EXERCISE PROMPT: Please quote exactly the lines below from the line containing "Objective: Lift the" to the line containing "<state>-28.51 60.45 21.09", both lines included, and nothing else.

PROVIDED MATERIAL:
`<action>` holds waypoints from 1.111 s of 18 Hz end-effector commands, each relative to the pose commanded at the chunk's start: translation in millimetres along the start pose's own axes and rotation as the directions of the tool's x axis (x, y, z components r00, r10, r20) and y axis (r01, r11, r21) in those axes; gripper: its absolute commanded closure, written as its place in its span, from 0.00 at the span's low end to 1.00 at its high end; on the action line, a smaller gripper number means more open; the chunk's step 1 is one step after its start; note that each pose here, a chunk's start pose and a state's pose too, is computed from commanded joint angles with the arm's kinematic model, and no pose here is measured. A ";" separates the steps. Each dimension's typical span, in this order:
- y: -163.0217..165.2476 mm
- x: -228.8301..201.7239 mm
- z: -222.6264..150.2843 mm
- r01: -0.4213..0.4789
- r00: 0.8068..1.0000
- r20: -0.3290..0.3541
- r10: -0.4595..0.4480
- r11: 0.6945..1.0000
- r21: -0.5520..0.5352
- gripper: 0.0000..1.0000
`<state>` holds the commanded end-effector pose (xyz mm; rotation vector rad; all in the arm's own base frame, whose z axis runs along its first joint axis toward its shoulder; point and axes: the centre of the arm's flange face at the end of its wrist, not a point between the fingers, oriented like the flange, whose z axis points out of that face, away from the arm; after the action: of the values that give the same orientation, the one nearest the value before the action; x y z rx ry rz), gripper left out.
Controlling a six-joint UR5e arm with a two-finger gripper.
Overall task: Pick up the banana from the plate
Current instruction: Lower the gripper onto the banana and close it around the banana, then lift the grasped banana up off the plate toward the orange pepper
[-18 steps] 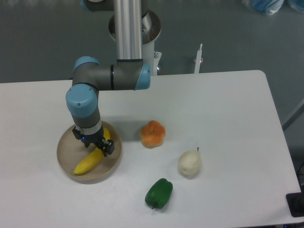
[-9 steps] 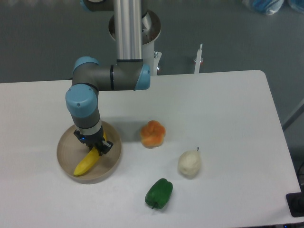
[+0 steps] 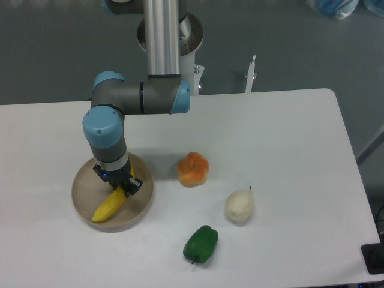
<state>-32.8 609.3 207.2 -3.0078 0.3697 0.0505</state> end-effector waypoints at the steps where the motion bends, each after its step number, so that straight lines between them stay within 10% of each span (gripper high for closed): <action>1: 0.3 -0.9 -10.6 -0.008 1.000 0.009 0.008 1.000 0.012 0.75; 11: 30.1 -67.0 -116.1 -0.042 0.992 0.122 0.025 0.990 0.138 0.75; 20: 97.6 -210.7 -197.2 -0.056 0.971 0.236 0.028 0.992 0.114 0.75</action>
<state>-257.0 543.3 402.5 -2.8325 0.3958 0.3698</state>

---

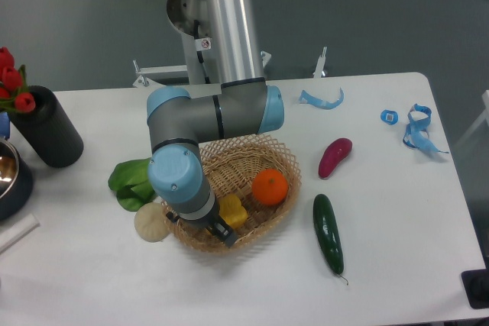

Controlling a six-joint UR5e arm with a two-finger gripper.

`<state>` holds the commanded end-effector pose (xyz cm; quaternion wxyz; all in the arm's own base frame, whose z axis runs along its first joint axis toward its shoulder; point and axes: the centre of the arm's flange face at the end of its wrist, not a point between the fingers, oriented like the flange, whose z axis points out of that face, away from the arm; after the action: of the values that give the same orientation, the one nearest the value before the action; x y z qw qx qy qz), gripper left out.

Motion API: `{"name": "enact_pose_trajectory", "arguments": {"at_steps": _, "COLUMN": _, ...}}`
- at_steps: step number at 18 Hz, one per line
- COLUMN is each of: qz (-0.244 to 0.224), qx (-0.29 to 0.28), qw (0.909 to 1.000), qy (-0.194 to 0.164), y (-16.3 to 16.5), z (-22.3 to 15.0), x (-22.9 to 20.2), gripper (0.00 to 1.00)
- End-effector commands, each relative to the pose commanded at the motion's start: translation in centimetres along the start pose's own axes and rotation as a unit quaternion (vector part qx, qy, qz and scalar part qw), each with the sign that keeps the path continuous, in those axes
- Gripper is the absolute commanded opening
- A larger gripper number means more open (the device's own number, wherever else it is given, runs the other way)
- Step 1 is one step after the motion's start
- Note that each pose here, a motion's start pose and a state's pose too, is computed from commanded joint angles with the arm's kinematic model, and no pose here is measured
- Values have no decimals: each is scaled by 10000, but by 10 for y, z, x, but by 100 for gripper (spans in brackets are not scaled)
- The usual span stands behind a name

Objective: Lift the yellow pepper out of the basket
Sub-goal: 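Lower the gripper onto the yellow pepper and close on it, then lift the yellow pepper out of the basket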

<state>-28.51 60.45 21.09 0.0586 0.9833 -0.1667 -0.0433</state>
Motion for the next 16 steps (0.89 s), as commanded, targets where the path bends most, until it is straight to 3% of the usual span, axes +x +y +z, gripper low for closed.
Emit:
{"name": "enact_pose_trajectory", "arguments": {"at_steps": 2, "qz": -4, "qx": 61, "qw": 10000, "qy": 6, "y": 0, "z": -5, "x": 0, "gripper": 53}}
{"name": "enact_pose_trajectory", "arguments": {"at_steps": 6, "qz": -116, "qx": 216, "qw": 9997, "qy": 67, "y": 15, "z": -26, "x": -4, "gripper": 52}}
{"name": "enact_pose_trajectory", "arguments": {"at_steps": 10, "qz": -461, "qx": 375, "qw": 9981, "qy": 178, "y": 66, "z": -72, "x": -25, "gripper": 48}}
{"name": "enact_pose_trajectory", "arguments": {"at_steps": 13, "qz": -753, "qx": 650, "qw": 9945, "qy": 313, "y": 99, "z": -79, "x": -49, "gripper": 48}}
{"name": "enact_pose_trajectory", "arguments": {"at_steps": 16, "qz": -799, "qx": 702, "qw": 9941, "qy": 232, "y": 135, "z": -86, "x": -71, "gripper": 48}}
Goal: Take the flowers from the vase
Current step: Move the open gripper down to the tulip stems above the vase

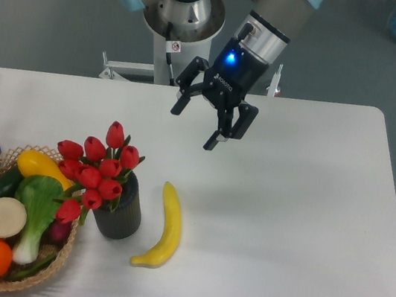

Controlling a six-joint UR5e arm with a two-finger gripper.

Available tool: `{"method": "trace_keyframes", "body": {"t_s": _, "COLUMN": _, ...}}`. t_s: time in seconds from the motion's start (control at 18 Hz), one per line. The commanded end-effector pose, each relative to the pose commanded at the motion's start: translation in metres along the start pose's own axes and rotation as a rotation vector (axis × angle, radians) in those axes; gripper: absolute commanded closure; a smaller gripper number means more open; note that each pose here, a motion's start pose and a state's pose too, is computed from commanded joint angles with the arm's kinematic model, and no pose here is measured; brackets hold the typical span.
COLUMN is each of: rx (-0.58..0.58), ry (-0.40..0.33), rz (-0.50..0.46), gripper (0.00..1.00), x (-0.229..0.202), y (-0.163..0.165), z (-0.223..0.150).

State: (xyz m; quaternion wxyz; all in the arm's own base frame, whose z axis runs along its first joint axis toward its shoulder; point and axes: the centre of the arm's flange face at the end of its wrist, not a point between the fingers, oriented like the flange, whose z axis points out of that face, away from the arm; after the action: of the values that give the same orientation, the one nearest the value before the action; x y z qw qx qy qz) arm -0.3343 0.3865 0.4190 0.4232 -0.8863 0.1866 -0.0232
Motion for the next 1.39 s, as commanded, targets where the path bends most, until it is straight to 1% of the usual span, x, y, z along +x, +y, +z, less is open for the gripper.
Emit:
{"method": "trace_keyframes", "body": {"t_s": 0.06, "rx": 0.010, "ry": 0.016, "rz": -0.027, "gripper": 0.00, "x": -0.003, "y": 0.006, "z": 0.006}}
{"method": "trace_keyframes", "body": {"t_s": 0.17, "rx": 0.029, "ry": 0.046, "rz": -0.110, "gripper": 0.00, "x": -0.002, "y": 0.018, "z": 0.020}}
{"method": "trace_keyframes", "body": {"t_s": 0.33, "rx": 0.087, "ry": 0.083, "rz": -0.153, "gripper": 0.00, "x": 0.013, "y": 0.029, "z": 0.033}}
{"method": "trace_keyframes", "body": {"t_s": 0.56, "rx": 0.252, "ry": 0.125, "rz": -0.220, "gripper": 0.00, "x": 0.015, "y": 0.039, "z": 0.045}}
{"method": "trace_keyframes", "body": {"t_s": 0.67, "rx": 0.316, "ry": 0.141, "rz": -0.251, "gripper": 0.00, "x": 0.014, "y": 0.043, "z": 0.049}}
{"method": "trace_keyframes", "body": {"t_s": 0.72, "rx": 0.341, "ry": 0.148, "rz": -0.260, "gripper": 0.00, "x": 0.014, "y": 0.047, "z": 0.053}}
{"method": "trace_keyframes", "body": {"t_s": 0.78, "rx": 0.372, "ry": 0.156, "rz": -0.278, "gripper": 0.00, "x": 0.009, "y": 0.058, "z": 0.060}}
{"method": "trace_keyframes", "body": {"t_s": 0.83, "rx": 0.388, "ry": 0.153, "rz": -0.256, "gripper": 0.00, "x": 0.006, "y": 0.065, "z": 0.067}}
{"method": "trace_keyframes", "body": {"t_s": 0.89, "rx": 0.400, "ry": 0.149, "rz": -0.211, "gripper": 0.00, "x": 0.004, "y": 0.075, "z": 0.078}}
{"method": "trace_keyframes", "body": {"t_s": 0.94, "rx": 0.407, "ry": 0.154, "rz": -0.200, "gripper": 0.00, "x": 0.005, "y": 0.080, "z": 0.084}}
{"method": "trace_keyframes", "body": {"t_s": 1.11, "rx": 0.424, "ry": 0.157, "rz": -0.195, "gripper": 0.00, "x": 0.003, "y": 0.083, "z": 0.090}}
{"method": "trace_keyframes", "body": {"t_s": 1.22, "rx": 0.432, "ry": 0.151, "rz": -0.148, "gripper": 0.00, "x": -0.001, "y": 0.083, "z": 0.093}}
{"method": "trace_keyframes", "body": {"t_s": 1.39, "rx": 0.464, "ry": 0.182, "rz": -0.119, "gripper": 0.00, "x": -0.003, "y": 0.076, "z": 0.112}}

PROBLEM SOLUTION:
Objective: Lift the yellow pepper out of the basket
Sub-goal: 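Lower the gripper onto the yellow pepper and close on it, then lift the yellow pepper out of the basket
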
<state>-28.51 60.45 21.09 0.0586 0.9833 -0.1667 -0.0433</state>

The answer has been given, and the exercise is done.